EXERCISE:
Retype the following data exactly, but leave its pictures out.
GIVEN DATA Start Marker
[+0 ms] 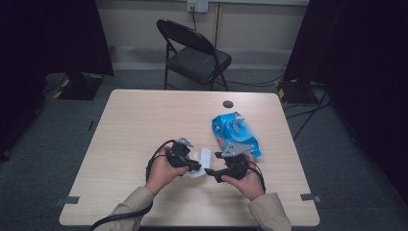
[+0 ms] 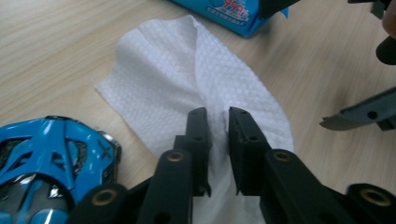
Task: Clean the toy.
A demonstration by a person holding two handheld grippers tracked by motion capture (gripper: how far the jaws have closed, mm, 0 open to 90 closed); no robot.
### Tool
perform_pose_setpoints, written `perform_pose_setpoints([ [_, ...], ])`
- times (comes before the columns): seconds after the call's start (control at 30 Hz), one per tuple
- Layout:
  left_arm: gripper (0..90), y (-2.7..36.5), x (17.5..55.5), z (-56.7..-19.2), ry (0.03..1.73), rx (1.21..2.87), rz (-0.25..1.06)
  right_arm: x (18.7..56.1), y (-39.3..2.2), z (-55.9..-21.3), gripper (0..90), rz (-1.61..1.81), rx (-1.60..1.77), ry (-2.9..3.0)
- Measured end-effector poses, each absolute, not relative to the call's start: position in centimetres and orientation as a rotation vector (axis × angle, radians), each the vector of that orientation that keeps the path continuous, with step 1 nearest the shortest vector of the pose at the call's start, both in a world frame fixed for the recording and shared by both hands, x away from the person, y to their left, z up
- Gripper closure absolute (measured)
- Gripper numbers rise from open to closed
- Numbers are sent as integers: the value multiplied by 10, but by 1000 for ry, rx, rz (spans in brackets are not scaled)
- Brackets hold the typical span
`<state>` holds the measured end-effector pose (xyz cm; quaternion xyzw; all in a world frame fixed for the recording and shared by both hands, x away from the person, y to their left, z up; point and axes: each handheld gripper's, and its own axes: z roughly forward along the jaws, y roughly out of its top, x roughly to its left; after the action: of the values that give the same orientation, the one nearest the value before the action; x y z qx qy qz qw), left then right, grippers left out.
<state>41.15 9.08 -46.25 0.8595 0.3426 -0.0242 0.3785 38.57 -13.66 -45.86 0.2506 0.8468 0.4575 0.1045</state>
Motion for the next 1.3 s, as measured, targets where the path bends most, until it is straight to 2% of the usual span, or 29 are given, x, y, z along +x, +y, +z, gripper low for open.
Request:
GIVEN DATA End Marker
ANSWER TO THIS PROBLEM:
[+0 ms] 
[+0 ms] 
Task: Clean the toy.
A demonstration by a person holding two handheld grippers tracked by motion capture (gripper: how far the jaws have closed, mm, 0 open to 90 closed); no robot.
### Tool
perform_pose_setpoints, written `perform_pose_setpoints([ [_, ...], ])`
- times (comes before the columns): seconds after the call's start (control at 30 Hz), one per tuple
- Layout:
  left_arm: gripper (0..90), y (-2.7..36.5), x (17.5..55.5), z (-56.7..-19.2), ry (0.03..1.73), rx (1.21..2.87), rz (-0.25..1.06)
  right_arm: x (18.7..56.1), y (-39.3..2.2), z (-55.9..-21.3), gripper (0..90), rz (-1.61..1.81), rx (-1.60..1.77), ry (-2.9..3.0)
- Measured end-effector poses, each absolute, not relative to the call's start: position in centimetres and orientation as a rotation vector (axis × angle, radians), each the vector of that orientation that keeps the path continuous, with step 1 nearest the shortest vector of the pose at the call's start, both in a world frame fixed for the recording and shared by both hands, x away from the person, y to their left, z up
- Gripper closure absolute (measured)
- Gripper numbers rise from open to closed
- Numbers are sent as integers: the value multiplied by 10, but by 1000 for ry, rx, rz (spans in brackets are not scaled)
- Brackets hold the typical span
`<state>` holds the measured end-effector pose (xyz cm; quaternion xyzw; all in a world frame fixed for the recording and shared by both hands, x away from the person, y to their left, z up; point and axes: each handheld gripper's, and its own axes: z roughly forward along the jaws, y roughly out of its top, x roughly to its left; after the action: of the values that give the same orientation, the one nearest the value before the action; x y z qx qy qz qw), left then right, grippers left out.
<state>41.15 9.08 -46.25 0.8595 0.3426 -0.0242 0.3785 38.57 -13.66 -45.86 0.2506 0.8468 0.4575 0.1045</state>
Motion for the next 1.3 s, as measured, targets where the path bends most, until it is straight to 2% of the usual span, or 29 are given, x, y, z along +x, +y, +z, gripper low for open.
Request:

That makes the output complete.